I actually tear up with gratitude every Nov. 11. Usually, it’s during the final resonate notes of The Last Trumpet. This year was no different. I remember my Grandfather who drove armoured cars and was among the first Canadians into Holland.
This year my thoughts also wandered to the powerful story of Sgt. Gerald Walter Flower who took a few moments of his time and did an interview with me last year for a Remembrance Day assignment. I have thought about Flower a lot over the last year and I was happy to se that he was at the Cenotaph again today. Read his story in the original layout here or pasted below.

Sgt.

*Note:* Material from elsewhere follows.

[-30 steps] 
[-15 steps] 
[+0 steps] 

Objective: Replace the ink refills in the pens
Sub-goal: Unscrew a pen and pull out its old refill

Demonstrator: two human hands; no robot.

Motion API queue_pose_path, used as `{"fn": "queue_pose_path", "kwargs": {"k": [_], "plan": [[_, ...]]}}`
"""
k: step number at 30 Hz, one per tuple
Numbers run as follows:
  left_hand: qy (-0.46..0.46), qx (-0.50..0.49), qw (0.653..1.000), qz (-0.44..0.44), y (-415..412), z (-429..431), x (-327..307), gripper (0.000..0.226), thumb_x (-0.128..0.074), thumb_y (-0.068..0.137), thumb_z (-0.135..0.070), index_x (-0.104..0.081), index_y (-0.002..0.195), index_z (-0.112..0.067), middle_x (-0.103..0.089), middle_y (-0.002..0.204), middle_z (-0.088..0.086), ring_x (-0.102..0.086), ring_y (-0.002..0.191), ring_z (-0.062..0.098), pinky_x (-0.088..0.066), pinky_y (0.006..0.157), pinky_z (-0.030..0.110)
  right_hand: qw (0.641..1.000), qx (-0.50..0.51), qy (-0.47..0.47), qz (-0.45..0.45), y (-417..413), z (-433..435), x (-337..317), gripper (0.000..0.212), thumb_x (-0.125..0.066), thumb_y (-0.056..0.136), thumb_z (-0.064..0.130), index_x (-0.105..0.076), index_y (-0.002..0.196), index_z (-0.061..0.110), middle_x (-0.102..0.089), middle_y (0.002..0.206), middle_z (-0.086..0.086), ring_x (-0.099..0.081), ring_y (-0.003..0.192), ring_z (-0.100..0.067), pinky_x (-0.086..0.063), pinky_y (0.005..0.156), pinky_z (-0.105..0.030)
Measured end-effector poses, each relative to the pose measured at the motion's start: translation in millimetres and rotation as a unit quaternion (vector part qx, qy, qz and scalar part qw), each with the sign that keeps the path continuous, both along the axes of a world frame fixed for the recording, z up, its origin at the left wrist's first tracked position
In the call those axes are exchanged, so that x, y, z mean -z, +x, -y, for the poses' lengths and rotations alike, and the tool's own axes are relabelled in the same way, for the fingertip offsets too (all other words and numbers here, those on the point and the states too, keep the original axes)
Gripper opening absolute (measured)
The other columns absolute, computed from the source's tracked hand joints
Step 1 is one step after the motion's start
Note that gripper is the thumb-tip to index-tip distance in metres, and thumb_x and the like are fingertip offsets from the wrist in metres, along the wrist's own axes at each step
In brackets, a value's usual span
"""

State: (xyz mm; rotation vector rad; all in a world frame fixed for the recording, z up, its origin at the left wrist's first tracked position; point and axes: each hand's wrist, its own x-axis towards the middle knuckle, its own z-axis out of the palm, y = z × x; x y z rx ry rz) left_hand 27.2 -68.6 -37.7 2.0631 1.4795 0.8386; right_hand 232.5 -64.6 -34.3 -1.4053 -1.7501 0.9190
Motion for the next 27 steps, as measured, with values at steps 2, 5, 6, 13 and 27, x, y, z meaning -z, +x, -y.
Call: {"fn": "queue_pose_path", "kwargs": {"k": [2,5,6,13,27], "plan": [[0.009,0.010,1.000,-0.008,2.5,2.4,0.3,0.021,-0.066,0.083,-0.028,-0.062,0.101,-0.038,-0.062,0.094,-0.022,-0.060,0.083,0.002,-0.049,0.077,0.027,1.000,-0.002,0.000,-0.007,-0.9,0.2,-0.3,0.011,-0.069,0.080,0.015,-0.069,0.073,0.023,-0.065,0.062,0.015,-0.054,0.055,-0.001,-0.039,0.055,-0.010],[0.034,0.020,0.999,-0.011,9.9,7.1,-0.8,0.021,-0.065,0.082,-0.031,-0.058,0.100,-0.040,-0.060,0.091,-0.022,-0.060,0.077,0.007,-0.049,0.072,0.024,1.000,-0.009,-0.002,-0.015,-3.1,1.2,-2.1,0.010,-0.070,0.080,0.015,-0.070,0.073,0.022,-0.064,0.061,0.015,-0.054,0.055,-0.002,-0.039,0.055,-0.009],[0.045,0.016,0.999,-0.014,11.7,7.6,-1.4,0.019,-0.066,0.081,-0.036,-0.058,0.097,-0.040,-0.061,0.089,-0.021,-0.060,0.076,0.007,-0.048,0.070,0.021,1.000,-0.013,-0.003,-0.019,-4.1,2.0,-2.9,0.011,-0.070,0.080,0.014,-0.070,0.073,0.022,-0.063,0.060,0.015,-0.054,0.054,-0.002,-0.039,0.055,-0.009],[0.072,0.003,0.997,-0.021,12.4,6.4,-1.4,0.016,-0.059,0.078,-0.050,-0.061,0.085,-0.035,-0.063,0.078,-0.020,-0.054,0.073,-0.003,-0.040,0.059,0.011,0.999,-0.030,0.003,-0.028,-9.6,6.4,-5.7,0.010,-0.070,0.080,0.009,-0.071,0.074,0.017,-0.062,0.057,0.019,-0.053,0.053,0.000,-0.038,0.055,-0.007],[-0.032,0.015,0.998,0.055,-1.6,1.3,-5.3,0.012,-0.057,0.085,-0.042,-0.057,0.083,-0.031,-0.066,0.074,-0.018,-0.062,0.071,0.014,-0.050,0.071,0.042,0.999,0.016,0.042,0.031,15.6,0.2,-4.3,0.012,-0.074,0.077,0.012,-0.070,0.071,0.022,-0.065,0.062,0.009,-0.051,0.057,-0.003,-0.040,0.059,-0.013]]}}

Gerald Walter Flower 2010
A Survival Story
During the second world war, Gerald Walter Flower was a flight sergeant with the Royal Air Force, serving as the tail gunner for Lancaster Bomber Squadron 115. His crew did 21 operations over Germany before they were shot down and taken as prisoners of war.
Flower was a PoW for four years, spending time in various camps, including one called Breslow near the Polish-German border.
In the prison camps each day he was given only a cup of pea soup a tenth of a loaf of bread to eat. “Inside the pea soup was little black beetles, and we were all starving by then so it didn’t matter anymore,” said Flower.
As a prisoner, he spent much his time on the move. They were marched for 100 days through what Flower called, “the worst winter I ever saw.”
“[The Germans] used to take the Russian prisoners out every day and only half of them ever came back,” Flower said. He saw other atrocities, like prisoners being shot and a man crushed underneath a tank. “Some men were teated worse than dogs,” he said.
When Flower finally got out of the camp, he was sent back to Dublin where he began training again. This time he was to be sent to Japan. Fortunately, the war ended before he was deployed.
The day the war ended was one of the best days of his life. “I didn’t get released until after everything was over, but I made it,” said Flower.
Flower didn’t speak about the war for 10 years and was often tormented with nightmares of what he had survived. “My poor wife, I don’t know how she would put up with it,” he said.
Flower joined The Royal Canadian Legion in 1956, for comradeship, and has been a member of Grandview Branch, #176, ever since.
He calls Remembrance Day a very emotional day, and said, “I remember my crew because only four of us lived and three of them were killed so they come first in my mind.”